Il s'installe à Paris, exerce la profession d'avocat et se fait apprécier comme poète dans la société cultivée, où il trouve des protecteurs puissants comme Achille de Harlay, devenu premier président du parlement de Paris en 1582. Bonnefons publie en 1587 la Pancharis[3].
En 1584, il acquiert la charge de lieutenant général de Bar-sur-Seine, qu'il exerce tout au long de sa vie.

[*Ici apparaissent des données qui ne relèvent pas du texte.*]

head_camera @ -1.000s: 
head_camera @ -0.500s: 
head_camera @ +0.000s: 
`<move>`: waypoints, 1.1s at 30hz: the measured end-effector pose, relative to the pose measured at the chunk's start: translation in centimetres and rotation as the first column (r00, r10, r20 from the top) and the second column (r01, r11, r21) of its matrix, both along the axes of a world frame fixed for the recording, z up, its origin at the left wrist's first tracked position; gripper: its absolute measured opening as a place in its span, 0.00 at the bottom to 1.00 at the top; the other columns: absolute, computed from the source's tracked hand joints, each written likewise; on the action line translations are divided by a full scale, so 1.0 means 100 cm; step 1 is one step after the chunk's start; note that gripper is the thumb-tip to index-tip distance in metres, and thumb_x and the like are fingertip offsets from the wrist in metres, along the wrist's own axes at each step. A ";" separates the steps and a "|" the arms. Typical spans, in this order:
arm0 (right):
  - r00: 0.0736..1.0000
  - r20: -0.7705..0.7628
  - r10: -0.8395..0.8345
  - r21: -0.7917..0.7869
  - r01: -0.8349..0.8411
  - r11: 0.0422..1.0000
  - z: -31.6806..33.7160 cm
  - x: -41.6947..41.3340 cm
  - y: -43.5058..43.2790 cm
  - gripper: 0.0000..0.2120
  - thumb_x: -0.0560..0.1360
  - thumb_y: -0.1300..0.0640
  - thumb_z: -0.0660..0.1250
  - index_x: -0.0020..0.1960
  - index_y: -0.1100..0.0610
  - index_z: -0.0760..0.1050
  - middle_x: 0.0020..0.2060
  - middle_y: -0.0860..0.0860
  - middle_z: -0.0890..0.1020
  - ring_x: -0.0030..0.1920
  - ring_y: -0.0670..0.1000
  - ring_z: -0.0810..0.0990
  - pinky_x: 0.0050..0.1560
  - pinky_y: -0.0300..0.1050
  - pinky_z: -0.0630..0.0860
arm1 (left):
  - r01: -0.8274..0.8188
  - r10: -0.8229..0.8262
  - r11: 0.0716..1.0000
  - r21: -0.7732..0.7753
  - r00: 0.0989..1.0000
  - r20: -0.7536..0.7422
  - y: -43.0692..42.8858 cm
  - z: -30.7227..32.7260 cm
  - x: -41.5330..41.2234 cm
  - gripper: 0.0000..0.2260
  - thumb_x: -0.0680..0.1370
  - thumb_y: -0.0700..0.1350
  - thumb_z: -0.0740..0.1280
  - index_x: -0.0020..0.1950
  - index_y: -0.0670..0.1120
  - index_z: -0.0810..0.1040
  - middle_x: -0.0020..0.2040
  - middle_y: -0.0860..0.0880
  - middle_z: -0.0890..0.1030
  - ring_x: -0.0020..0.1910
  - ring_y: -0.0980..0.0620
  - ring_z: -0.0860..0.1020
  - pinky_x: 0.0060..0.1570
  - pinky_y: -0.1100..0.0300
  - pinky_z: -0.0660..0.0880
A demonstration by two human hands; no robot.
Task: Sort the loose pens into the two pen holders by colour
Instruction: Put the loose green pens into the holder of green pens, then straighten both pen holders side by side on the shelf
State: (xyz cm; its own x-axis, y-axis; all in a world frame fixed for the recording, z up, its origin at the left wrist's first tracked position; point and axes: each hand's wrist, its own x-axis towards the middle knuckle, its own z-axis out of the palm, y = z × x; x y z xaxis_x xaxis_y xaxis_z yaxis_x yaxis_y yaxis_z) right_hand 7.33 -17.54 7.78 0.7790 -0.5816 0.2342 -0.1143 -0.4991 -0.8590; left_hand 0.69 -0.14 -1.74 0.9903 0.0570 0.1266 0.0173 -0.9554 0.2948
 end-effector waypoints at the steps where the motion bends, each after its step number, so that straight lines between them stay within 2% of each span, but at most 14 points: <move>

Il s'y marie et renonce alors à la poésie amoureuse[4]. Il a eu cinq enfants, dont un fils prénommé comme lui, qui hérita de sa charge et pratiqua aussi la poésie latine.
Il meurt, probablement à Bar-sur-Seine, dans sa soixantième année et la trentième de sa charge de lieutenant général, donc vers 1614, comme en témoigne l'épitaphe qu'il composa pour sa tombe en l'église Saint-Étienne de Bar-sur-Seine.
Œuvre
Son œuvre principale, la Pancharis[5], œuvre de poésie amoureuse et galante en latin, se distingue par une élégance raffinée et un peu maniérée. Elle est formée de trente-deux pièces érotiques qui s'inscrivent dans la tradition des Basia (Baisers) de Jean Second (1539). Bonnefons se met sous le patronage de Catulle et de Tibulle.
Il avait une prédilection, du point de vue métrique, pour l'hendécasyllabe phalécien.